日本人の大好きなカレーライス。そのカレーに花を添えるのが「らっきょう」の酢漬け。シャリシャリとした食感と程よい酸味が口の中をサッパリしてくれる、料理の名脇役です。
らっきょうはユリ科の多年草。「薤白(がいはく)」という生薬名を持ち、漢方としても使用されている優れもの。血液をサラサラにするという効果を期待して、口にする方も多いのではないのでしょうか。
今回訪問した鳥取県鳥取市福部町は、らっきょうに特に力を入れている主力産地。JA鳥取いなば福部支店の今﨑営農指導員に話を伺うと、「栽培が盛んな理由は、このあたりは鳥取砂丘で知られるように土壌が砂地で、他の作物が栽培しにくいことがあります。また砂地栽培のほうが食感が良いことも理由の1つです。植付は7月下旬から9月上旬頃。
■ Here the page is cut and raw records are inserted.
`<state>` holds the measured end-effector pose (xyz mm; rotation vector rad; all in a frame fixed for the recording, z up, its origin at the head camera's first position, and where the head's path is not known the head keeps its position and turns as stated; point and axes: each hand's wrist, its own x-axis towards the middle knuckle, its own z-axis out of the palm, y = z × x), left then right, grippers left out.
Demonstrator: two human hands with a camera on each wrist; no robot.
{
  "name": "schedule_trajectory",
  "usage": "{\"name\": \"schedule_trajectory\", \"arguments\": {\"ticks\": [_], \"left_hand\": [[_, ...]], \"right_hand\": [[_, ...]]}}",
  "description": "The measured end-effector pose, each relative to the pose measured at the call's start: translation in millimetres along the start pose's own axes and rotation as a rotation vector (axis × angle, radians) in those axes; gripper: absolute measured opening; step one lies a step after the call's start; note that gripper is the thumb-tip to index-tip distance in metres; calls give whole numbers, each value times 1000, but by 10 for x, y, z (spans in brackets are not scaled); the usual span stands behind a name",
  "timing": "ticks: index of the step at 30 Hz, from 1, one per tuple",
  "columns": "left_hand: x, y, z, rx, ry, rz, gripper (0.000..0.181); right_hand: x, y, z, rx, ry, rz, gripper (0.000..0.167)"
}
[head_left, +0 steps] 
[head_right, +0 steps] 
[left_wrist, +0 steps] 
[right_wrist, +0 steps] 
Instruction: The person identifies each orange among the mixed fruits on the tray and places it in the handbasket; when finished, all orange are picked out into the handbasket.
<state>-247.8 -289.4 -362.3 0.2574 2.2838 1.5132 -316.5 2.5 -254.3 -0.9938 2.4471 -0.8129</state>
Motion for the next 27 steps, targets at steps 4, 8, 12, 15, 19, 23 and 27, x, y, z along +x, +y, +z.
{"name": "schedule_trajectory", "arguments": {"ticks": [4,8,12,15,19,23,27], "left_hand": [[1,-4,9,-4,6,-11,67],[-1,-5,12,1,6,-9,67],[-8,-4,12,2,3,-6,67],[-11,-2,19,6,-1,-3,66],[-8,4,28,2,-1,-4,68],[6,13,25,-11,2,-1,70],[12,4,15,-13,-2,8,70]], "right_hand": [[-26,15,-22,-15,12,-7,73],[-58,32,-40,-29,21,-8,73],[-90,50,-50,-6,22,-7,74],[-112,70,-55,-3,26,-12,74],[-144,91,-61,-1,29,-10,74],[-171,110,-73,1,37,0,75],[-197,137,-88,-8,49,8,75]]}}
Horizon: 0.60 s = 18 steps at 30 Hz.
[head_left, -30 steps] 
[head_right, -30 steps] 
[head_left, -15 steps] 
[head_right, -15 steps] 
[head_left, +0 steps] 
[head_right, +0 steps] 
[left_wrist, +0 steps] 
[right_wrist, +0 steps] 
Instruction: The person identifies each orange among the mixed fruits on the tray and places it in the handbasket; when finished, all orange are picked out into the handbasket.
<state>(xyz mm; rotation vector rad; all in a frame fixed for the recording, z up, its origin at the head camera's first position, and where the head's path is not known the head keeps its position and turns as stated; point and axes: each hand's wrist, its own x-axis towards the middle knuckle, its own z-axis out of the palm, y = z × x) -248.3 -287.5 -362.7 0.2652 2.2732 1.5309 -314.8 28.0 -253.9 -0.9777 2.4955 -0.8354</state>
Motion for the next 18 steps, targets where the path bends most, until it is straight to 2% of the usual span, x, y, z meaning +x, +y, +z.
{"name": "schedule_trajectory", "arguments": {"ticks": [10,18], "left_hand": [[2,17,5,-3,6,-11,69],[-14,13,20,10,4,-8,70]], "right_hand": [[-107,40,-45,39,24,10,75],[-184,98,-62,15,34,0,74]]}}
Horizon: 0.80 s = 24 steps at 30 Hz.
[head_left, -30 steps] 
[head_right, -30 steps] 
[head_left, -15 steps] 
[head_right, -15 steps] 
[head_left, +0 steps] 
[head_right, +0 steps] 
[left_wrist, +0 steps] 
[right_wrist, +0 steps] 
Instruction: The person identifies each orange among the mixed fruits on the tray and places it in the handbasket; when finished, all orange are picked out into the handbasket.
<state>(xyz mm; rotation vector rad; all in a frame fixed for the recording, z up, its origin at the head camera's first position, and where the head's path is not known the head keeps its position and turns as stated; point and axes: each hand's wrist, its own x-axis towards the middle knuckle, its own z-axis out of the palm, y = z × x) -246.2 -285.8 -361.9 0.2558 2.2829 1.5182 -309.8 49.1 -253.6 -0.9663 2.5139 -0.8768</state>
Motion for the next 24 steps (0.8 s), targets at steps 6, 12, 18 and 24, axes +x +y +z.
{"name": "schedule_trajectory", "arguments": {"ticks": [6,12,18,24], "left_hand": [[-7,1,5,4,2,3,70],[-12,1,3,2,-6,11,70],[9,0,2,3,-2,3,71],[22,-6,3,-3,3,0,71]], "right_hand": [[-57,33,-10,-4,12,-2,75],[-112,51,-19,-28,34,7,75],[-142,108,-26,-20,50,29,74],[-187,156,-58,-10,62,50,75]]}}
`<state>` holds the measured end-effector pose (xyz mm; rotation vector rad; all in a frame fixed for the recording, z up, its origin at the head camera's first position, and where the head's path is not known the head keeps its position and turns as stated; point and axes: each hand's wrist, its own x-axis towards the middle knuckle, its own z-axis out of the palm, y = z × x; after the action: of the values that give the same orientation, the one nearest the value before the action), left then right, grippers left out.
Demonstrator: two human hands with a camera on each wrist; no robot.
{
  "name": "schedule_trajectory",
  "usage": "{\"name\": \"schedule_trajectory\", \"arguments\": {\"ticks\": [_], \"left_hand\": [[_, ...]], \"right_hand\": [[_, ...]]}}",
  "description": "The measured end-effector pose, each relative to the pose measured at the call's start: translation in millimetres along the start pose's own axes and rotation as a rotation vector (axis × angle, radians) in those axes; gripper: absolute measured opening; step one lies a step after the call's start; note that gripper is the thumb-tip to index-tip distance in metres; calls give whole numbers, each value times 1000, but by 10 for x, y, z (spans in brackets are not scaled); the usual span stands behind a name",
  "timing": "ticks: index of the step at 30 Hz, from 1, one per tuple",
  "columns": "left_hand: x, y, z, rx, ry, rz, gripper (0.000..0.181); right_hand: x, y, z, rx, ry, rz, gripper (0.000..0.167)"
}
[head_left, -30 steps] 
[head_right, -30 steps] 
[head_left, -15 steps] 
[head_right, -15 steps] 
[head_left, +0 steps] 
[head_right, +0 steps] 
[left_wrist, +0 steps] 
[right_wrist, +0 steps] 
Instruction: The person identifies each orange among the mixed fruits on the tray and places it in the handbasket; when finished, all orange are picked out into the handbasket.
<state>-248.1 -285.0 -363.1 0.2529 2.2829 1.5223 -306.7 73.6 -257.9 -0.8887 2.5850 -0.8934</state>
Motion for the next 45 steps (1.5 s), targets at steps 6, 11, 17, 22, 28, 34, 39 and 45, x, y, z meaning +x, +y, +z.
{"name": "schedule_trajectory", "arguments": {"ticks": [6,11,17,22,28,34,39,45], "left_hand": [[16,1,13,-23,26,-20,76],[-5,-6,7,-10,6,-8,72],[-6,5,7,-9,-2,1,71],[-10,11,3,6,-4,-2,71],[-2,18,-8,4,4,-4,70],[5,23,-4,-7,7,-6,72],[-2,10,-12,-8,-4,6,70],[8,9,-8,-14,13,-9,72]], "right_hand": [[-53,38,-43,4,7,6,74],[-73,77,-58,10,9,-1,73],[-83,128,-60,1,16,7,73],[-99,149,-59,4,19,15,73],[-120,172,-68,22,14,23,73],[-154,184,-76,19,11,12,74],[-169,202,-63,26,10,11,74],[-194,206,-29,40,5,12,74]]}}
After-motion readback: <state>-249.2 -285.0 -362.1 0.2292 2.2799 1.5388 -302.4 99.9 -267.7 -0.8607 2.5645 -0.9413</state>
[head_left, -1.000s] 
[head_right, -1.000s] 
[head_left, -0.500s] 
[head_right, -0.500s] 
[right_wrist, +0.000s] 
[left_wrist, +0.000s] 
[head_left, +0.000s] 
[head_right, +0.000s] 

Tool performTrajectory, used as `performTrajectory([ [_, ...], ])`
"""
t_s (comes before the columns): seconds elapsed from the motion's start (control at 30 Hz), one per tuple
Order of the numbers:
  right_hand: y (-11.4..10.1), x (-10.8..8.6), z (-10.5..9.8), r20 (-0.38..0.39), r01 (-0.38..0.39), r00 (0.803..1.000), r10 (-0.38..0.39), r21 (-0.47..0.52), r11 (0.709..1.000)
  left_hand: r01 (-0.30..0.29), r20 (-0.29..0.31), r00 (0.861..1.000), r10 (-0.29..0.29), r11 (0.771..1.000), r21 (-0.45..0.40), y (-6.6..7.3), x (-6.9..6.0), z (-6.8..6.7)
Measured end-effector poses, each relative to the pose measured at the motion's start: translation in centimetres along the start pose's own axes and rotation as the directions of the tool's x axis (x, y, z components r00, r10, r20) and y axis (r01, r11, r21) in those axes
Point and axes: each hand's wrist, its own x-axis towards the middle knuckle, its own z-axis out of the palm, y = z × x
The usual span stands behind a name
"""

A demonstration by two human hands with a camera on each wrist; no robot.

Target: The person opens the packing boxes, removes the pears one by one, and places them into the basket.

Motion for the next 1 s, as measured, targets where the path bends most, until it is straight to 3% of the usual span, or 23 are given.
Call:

10月下旬から11月初旬までは紫色の花が一面に広がり観光客が訪れるほどです。翌年の5月下旬から6月中旬が収穫期で多忙な時期になります。現在この地区では89戸の農家が栽培に取り組んでおり、面積は種球栽培も含めて120haになります。平成21年は10aあたり収穫量が約1,800kgなので、2,000kgを目標にして取り組んでいきます」とのこと。
主な病害虫について鳥取農業改良普及所の中野改良普及員は「重要病害は乾腐病、白色疫病、灰色カビ病です。特に乾腐病は欠株が問題ですが、ここ数年は天候に恵まれ、また薬剤の効果も出ているようで落ち着いています。白色疫病、灰色カビ病はローテーション防除で予防に努めていますが、登録薬剤が少なく大変です。虫害は秋のハモグリバエ、春のスリップス類ですね。また雑草害の問題が大きく、手取り除草に頼るところが多いので労力が掛かってしまうところでしょうか」と説明してくださいました。
今後の方向性はとの問いに今﨑営農指導員は「現在の面積を維持しながら出荷量2,000tを達成したいです。また加工のウェイトを上げて生産者の皆さんの収入増に貢献していきたいですね」とのこと。「砂丘らっきょう」の名のごとく、大きな広がりに期待が持てます。